WHAT YOU HAVE TO DO:
Entries follow. Return each line that contains the word "picture".
== RECORDS PROVIDED ==
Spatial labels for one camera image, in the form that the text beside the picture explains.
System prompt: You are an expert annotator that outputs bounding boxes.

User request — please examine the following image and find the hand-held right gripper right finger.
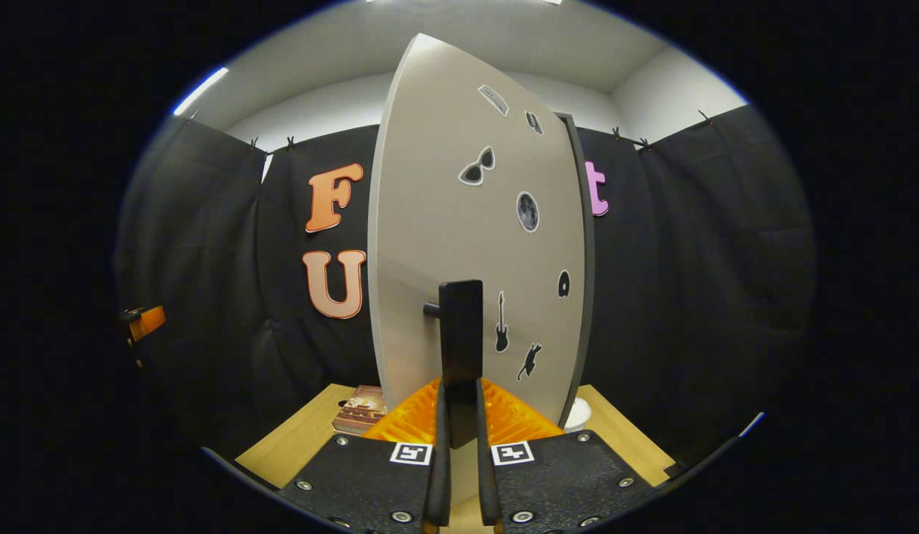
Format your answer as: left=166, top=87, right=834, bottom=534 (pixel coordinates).
left=475, top=378, right=656, bottom=534

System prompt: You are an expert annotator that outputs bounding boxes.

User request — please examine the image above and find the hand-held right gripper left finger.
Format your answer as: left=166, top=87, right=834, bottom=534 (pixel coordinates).
left=277, top=378, right=452, bottom=534

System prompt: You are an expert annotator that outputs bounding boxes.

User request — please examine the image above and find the black door handle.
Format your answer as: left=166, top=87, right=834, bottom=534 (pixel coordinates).
left=424, top=280, right=484, bottom=449

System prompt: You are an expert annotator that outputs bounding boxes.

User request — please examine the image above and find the grey cabinet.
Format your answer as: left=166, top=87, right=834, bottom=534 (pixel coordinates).
left=556, top=111, right=597, bottom=427

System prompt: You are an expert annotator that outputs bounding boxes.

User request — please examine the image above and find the white cabinet door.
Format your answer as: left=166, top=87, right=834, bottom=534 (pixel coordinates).
left=368, top=33, right=587, bottom=438

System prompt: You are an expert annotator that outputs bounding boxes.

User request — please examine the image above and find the red cover book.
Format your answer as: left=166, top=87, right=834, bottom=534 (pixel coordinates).
left=332, top=384, right=389, bottom=436

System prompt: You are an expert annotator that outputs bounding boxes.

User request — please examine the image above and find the white bowl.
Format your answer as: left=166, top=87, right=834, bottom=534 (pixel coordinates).
left=563, top=398, right=592, bottom=433

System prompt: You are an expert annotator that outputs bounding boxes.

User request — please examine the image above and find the small ceiling light panel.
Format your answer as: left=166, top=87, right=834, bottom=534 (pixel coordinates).
left=173, top=67, right=229, bottom=116

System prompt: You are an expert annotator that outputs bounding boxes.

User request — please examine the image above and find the black backdrop cloth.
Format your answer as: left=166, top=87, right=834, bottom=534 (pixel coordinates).
left=114, top=104, right=816, bottom=461

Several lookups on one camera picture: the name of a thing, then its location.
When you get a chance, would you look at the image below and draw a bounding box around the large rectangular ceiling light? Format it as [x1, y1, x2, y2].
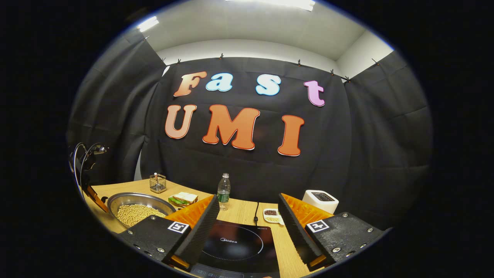
[226, 0, 316, 12]

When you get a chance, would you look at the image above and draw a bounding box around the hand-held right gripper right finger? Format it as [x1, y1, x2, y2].
[277, 193, 387, 271]

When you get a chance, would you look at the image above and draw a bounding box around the pile of yellow soybeans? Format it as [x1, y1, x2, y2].
[117, 204, 167, 227]

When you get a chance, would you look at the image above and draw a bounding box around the black backdrop cloth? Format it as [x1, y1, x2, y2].
[66, 29, 435, 232]

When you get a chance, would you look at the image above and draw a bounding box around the narrow ceiling light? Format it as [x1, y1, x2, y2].
[137, 16, 159, 32]

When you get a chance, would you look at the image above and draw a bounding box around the stainless steel pot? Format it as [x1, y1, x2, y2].
[107, 192, 178, 229]

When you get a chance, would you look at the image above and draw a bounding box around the metal wire utensil holder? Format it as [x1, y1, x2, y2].
[149, 174, 167, 194]

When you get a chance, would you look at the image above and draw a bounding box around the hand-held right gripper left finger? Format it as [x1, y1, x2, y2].
[115, 194, 221, 271]

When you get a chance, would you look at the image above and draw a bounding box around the clear plastic water bottle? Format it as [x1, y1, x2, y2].
[217, 173, 231, 211]

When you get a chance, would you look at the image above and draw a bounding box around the black induction cooktop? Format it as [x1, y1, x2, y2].
[191, 220, 280, 278]

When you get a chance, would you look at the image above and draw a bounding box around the white toaster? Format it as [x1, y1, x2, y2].
[302, 190, 339, 215]

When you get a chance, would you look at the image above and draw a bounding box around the sandwich with lettuce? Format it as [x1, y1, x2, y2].
[169, 192, 198, 207]

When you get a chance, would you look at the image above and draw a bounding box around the small white bean tray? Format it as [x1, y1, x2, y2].
[263, 208, 285, 225]

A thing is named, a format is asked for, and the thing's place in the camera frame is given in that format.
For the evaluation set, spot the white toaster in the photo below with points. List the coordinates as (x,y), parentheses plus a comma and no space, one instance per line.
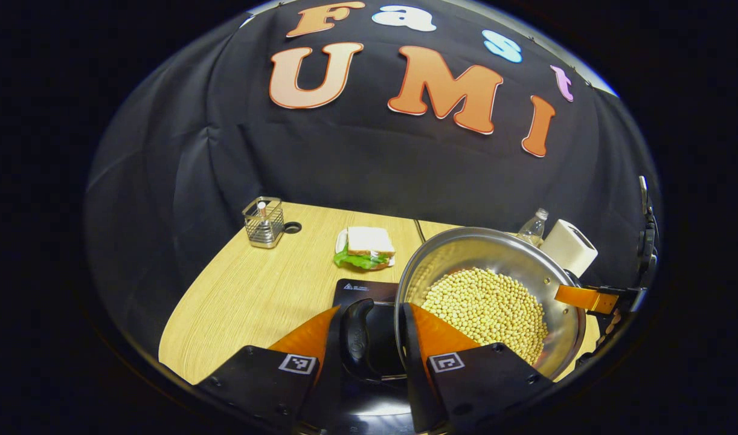
(568,248)

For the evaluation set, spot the sandwich with lettuce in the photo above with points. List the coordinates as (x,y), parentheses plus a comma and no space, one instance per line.
(369,241)

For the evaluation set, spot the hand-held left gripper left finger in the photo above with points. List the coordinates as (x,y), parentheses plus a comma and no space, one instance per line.
(327,356)

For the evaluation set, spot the black backdrop cloth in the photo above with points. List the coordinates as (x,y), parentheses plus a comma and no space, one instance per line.
(375,175)

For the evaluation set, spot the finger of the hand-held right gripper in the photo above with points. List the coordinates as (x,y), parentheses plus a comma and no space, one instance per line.
(586,299)

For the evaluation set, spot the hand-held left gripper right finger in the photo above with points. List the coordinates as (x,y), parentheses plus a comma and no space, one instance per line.
(412,356)

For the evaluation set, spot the pile of yellow soybeans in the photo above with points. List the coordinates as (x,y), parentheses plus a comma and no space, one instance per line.
(490,308)

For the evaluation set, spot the black induction cooktop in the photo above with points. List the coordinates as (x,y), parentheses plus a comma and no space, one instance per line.
(384,338)

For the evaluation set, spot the clear plastic water bottle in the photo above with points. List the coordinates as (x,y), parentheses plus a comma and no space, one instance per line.
(531,229)

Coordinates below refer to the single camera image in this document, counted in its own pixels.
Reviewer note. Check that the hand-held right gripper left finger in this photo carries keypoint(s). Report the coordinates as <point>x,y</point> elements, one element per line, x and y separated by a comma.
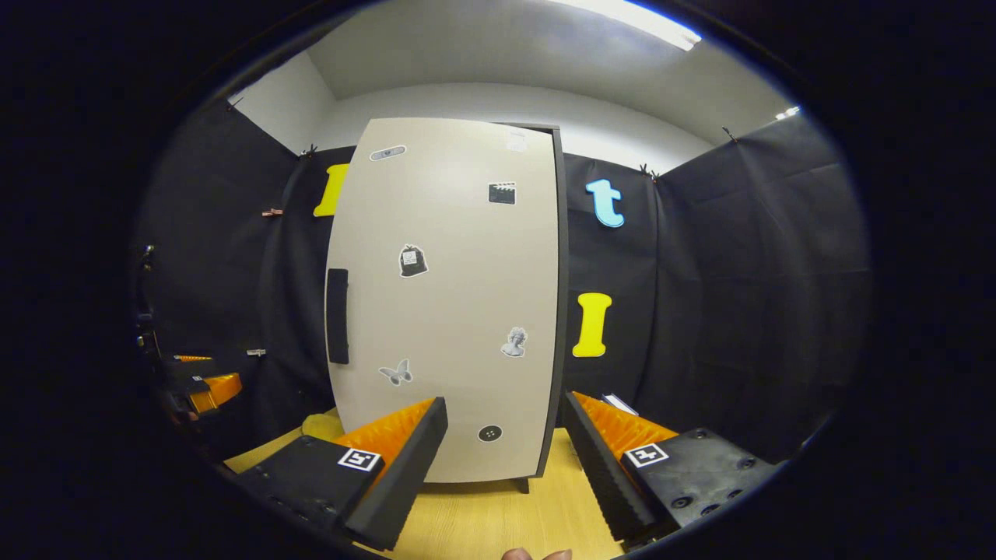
===
WRITTEN RESPONSE:
Spatial labels for one camera image, in the form that the text beside the picture explains.
Several lookups on one camera picture: the name of a thing, then its location.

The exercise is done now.